Research Funding
Current Funding
- “NextGShield – Proactive AI Resilience in NextG Open Wireless”
- Australia-Vietnam Strategic Technologies Centre (AVSTC)
- PI: Dinh Nguyen
- 08/2025 – 01/2026
Completed Funding
- “Optimizing Energy Efficiency in Mobile Edge Systems with AI-Powered Sustainable Solutions”
- VinUniversity
- PI: Dinh Nguyen
- 01/2025 – 01/2026
- “Enhancing the Performance of 6G Open RAN Integrating Edge Computing and Network licing”
- National Foundation for Science and Technology (NAFOSTED), ietnam
- PI: Dinh Nguyen (not sign the contract)
- 2024 – 2026
- “Resilience-Aware Edge Computing for Massive and Secure Internet-of-Things Networks”
- Seed grant, VinUniversity
- PI: Dinh Nguyen
- 2023 – 2025
Research Framework

Research Areas
The substantive focus of our research is on the development of intelligent and connected aquaculture systems through the integration of advanced communication technologies, sensing, and data-driven decision-making. The four pillars of this work are 5G/6G communication, Internet of Things (IoT), sensing technologies, and aquaculture applications.

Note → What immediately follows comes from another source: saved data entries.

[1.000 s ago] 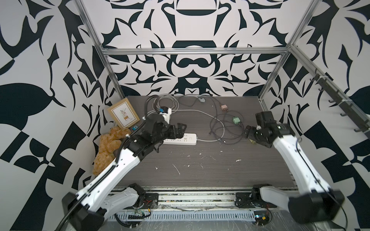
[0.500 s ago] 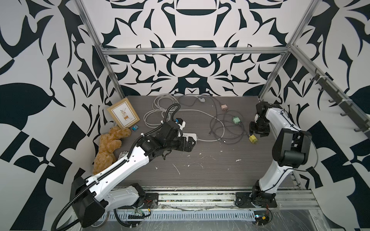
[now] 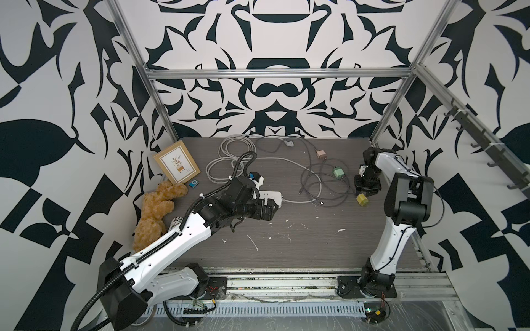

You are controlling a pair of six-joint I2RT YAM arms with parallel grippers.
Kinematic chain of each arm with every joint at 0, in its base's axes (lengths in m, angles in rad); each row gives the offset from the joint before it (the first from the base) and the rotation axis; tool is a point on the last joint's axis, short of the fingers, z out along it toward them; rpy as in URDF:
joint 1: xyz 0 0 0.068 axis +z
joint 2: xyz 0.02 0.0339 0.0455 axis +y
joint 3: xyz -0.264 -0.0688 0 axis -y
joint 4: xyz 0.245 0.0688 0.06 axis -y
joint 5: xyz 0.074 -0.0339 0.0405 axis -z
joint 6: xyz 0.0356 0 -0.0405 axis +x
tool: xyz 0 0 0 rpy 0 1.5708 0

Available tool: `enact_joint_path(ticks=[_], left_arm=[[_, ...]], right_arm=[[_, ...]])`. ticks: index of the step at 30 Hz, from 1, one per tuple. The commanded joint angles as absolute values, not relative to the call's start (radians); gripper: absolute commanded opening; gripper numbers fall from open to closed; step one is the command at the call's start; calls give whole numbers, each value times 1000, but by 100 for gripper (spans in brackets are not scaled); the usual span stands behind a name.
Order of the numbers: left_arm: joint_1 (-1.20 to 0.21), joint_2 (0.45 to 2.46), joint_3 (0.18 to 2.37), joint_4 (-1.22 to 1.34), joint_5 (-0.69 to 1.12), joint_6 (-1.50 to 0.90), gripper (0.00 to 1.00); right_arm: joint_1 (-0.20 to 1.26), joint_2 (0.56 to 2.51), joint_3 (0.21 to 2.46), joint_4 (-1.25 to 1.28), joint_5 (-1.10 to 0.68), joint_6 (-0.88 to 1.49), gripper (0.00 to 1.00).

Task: Charge mp3
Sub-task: Pick up the plug from the center of the board.

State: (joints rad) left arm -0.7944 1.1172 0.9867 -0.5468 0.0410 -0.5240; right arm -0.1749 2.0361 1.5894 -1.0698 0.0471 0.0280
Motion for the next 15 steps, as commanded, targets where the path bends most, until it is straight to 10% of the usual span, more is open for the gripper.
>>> enact_joint_path(ticks=[1, 15], left_arm=[[-791, 1092, 970, -571, 28, -522, 99], [-787, 1085, 968, -564, 28, -511, 99]], right_arm=[[-176, 2034, 1587, -1076, 38, 17, 47], [-175, 2013, 1510, -1036, 17, 33, 40]])
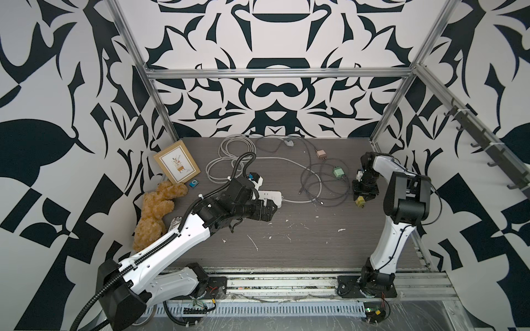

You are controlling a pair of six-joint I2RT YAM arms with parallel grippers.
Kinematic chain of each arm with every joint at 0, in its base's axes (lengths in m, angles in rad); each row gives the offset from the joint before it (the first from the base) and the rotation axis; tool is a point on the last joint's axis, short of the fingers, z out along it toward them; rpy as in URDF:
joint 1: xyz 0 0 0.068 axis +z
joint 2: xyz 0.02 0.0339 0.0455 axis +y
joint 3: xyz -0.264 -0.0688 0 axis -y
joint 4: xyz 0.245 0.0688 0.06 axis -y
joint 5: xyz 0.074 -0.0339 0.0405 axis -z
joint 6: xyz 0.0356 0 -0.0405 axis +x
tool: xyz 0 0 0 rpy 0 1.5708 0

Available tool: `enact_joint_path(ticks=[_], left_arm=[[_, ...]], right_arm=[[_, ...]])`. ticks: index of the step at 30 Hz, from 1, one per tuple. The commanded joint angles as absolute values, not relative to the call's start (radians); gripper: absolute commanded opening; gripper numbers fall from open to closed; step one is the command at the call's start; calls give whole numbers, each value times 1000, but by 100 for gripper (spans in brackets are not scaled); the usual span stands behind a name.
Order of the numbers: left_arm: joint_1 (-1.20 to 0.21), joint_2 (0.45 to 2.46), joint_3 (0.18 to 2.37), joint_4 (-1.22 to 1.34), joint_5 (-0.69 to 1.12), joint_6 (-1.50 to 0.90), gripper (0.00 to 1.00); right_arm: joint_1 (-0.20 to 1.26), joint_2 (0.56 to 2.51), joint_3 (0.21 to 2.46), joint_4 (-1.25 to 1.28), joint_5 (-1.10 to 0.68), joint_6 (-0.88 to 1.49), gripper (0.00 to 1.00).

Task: Charge mp3
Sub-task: Pick up the plug from the center of the board.

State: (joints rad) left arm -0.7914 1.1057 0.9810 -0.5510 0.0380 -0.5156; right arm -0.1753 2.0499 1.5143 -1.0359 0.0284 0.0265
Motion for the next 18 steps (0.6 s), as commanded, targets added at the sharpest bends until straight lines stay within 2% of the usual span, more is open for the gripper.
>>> enact_joint_path(ticks=[1, 5, 7, 11, 13, 15, 18], left_arm=[[-787, 1085, 968, -563, 27, -511, 99], [-787, 1076, 965, -552, 28, -512, 99], [-788, 1069, 964, -538, 29, -511, 99], [-787, 1057, 942, -439, 60, -521, 99], [-788, 1060, 921, -325, 104, -535, 100], [-788, 1070, 886, -167, 135, -551, 99], [-801, 1103, 804, 160, 181, -570, 100]], right_arm=[[-175, 2014, 1511, -1034, 18, 39, 37], [-175, 1996, 1504, -1038, -8, 58, 16], [-175, 1936, 1484, -1038, -34, 87, 9], [-162, 1718, 1409, -992, -173, 192, 4], [-142, 1530, 1325, -896, -290, 319, 2], [-104, 1344, 1214, -710, -408, 477, 0], [-4, 1126, 1067, -374, -466, 763, 0]])
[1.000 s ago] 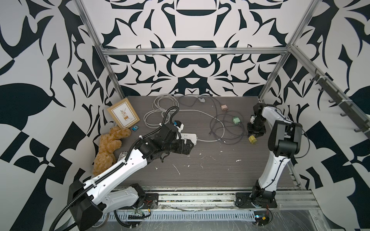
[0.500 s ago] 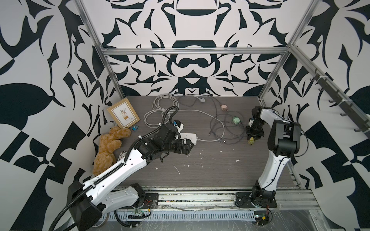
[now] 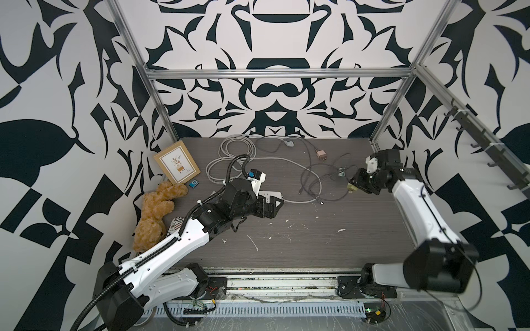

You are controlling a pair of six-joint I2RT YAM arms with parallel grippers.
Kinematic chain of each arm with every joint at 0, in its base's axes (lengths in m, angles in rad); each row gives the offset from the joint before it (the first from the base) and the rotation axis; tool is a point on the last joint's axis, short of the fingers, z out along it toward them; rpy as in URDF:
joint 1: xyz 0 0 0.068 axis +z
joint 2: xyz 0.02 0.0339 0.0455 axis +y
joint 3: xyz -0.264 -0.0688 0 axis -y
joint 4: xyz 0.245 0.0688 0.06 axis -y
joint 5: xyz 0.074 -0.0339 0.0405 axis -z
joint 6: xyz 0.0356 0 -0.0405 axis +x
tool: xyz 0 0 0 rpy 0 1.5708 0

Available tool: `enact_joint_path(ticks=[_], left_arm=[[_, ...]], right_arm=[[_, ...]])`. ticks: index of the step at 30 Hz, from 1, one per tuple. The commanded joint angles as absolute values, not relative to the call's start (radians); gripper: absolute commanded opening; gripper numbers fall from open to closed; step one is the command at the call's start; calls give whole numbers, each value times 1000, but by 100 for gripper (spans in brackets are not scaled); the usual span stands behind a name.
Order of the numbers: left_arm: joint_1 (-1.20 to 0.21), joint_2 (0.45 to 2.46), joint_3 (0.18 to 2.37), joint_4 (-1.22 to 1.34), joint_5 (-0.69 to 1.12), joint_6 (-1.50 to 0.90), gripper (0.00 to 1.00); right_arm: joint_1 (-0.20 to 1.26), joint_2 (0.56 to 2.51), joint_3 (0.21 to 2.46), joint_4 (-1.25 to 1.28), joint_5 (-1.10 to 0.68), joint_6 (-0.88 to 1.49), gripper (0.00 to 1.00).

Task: Charge mp3
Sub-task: Pick up the plug from the center of the board.

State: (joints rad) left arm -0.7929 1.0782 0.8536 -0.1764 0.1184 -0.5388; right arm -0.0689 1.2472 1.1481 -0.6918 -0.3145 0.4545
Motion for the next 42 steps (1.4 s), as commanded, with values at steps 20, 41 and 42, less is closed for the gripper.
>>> enact_joint_path(ticks=[20, 41, 42], left_arm=[[-882, 1493, 1020, 464, 237, -372, 97], [-843, 1603, 1155, 412, 179, -281, 59], [-839, 1610, 1160, 416, 188, -281, 55]], right_arm=[[397, 1064, 1033, -110, -230, 1075, 0], [438, 1071, 1032, -131, -291, 1086, 0], [438, 1071, 1032, -130, -296, 1086, 0]])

In studying 5G/6G, the research investigates how next-generation wireless networks can support reliable, low-latency, and large-scale connectivity for remote and offshore aquaculture environments. This includes challenges related to coverage, energy efficiency, and hybrid underwater–terrestrial communication systems. In studying IoT, the focus is on the deployment and coordination of distributed sensor and actuator networks that enable real-time monitoring and control of aquaculture operations. This involves issues such as sensor placement, data transmission reliability, and system scalability.
In studying sensing, the research examines the acquisition and interpretation of environmental and biological data, including water quality parameters, fish behavior, and system conditions. Particular attention is given to the constraints of underwater sensing, such as signal attenuation, noise, and long-term sensor reliability. In studying aquaculture functionality, the research explores how these technologies contribute to improved productivity, sustainability, and automation, including applications such as feeding optimization, disease detection, and environmental management. Overall, these pillars collectively address how intelligent systems can enhance both operational efficiency and ecological responsibility in aquaculture.
Methodological Foundation
Supporting these pillars is a comprehensive methodological foundation that integrates mathematical modelling, artificial intelligence and optimization, and software-based implementation. The mathematical modelling aspects focus on the development of analytical and simulation models to describe system behavior, including network performance, energy consumption, and environmental dynamics. These models often involve differential equations, probabilistic analysis, and system-level abstractions that enable prediction and performance evaluation under varying conditions.
The artificial intelligence and optimization aspects focus on extracting insights from data and enabling intelligent decision-making. Machine learning techniques are applied to tasks such as time-series prediction, anomaly detection, and behavioral analysis, while optimization methods are used to improve resource allocation, feeding strategies, and network efficiency. These approaches aim to balance multiple objectives, such as maximizing productivity while minimizing cost and environmental impact.
The software and computational aspects emphasize the implementation, simulation, and validation of proposed systems using modern tools and platforms. This includes the use of programming environments such as Python, simulation tools like MATLAB and NS-3, and machine learning frameworks such as TensorFlow and PyTorch. Together, these methodologies provide a cohesive framework for designing, analyzing, and deploying intelligent aquaculture systems.